**The task:**
Reproduce the lines below exactly, from the one containing "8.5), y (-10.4" through the one containing "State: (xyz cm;", both included. Leave out any pictures.

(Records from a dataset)
Start of Block
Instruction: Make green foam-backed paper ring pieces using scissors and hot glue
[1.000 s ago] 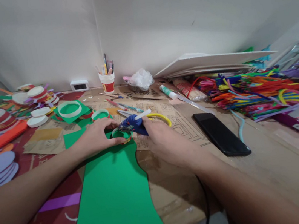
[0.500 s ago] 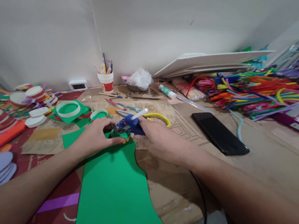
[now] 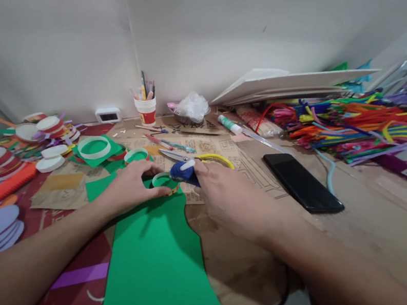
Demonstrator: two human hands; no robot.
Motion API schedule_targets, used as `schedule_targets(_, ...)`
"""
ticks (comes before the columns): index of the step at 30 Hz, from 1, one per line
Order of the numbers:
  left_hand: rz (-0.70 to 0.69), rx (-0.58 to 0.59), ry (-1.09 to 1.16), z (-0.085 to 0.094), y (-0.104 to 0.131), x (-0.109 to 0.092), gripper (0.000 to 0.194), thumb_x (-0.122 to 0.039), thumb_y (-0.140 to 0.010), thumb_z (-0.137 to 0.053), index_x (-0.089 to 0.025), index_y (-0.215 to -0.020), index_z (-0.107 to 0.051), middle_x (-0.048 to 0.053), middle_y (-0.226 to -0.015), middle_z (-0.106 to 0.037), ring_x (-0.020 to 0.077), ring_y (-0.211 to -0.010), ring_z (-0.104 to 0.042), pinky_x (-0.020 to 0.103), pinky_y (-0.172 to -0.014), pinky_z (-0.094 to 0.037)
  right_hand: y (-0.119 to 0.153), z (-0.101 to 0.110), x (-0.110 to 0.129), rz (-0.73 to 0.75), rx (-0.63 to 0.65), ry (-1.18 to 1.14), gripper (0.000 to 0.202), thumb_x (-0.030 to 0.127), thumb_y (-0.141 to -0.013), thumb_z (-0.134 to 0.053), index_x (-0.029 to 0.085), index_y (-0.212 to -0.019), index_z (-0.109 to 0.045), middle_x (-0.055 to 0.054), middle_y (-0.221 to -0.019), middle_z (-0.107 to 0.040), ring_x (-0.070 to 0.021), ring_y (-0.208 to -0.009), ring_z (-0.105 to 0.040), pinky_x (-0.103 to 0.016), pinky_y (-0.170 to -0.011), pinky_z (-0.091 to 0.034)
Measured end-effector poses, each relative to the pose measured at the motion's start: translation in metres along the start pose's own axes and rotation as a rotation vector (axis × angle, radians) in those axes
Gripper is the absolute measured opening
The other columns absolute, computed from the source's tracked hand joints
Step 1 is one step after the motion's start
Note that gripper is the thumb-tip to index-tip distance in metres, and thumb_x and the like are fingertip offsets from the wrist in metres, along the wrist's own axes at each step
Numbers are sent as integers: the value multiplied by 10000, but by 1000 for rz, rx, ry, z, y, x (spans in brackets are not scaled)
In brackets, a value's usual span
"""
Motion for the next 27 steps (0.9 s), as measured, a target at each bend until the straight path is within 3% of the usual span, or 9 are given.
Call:
schedule_targets(8,9,-2,-9,-1,0,1,609,-739,-632,-636,-232,-969,-660,67,-1067,-659,296,-1007,-574,424,-837,-449,0,0,4,9,-9,72,180,114,-891,-438,172,-949,-599,-122,-923,-676,-251,-832,-628,-394,-760,-515)
schedule_targets(12,-3,-8,-13,0,1,0,591,-719,-642,-641,-237,-983,-662,60,-1061,-660,292,-1009,-579,413,-829,-450,-2,-3,2,-9,3,55,161,124,-891,-459,175,-938,-604,-134,-943,-685,-274,-876,-636,-418,-787,-515)
schedule_targets(19,13,-10,7,2,2,-2,586,-693,-626,-672,-245,-1005,-679,47,-1046,-673,274,-981,-585,398,-816,-450,0,-2,-5,-26,-19,-67,233,121,-893,-469,162,-1101,-564,-138,-1113,-672,-274,-1042,-626,-398,-862,-502)
schedule_targets(27,-23,8,25,0,3,-3,584,-682,-668,-664,-298,-1108,-682,51,-1100,-665,289,-1069,-569,401,-879,-442,-1,-3,-11,-84,-17,-57,192,135,-906,-456,164,-1066,-557,-138,-1089,-675,-269,-1023,-636,-382,-838,-500)
Point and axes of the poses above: each hand's wrist, its own y-axis away from the middle knuckle, its own z-axis out of the back of the hand, x = y × z, the point moved 8 cm from there along -y, towards the middle knuckle
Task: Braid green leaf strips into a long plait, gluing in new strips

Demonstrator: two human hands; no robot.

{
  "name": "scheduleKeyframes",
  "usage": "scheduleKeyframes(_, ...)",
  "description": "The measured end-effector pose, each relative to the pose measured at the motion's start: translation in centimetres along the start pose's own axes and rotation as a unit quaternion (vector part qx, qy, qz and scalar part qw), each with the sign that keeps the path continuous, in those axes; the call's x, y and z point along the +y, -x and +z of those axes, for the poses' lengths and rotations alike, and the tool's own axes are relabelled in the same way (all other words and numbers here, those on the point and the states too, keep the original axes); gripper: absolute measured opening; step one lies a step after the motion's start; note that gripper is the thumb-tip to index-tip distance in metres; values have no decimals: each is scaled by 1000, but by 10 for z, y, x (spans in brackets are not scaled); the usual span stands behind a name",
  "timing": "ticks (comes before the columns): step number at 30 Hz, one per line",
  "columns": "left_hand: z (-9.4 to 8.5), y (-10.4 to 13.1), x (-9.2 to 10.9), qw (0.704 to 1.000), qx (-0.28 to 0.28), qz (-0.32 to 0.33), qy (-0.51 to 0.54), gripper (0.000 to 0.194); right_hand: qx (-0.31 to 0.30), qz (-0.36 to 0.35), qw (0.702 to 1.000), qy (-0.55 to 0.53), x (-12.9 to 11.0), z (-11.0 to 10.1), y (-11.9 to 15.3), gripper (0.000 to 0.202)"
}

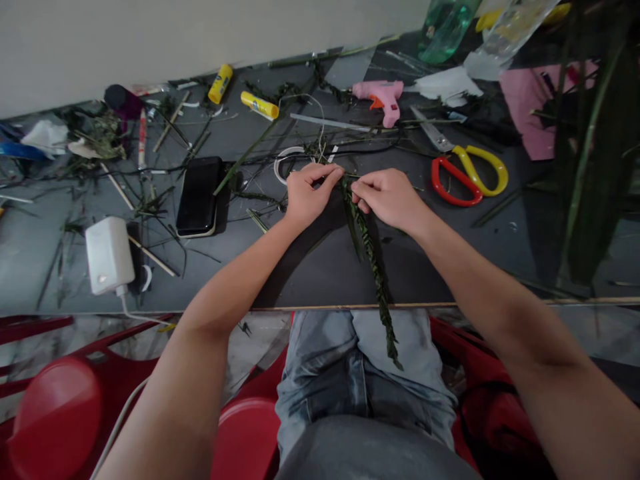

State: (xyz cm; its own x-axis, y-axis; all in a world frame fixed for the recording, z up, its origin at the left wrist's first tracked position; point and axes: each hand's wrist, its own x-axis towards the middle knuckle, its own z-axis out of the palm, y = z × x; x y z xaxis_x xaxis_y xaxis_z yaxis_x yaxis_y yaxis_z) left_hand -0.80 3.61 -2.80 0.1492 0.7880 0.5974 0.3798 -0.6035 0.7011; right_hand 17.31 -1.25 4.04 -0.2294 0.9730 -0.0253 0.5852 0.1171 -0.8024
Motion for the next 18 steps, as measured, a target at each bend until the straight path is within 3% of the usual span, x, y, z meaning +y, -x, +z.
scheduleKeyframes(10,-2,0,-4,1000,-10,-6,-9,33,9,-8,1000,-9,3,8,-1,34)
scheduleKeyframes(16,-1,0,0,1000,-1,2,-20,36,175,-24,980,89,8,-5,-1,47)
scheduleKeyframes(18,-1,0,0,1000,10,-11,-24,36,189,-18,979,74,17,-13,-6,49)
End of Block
**Result of the exercise:**
  "columns": "left_hand: z (-9.4 to 8.5), y (-10.4 to 13.1), x (-9.2 to 10.9), qw (0.704 to 1.000), qx (-0.28 to 0.28), qz (-0.32 to 0.33), qy (-0.51 to 0.54), gripper (0.000 to 0.194); right_hand: qx (-0.31 to 0.30), qz (-0.36 to 0.35), qw (0.702 to 1.000), qy (-0.55 to 0.53), x (-12.9 to 11.0), z (-11.0 to 10.1), y (-11.9 to 15.3), gripper (0.000 to 0.202)"
}


State: (xyz cm; its own x-axis, y-axis; all in a world frame fixed for the recording, z up, its origin at the left wrist's first tracked position; point and axes: each hand's wrist, its own x-axis towards the middle knuckle, its own z-axis out of the palm, y = z × x; x y z xaxis_x xaxis_y xaxis_z yaxis_x yaxis_y yaxis_z) left_hand -0.80 3.61 -2.80 0.1492 0.7880 0.5974 0.3798 -0.6035 0.7011; right_hand 17.31 -1.25 4.04 -0.2294 0.9730 -0.0253 0.5852 0.1171 -0.8024

The output is complete.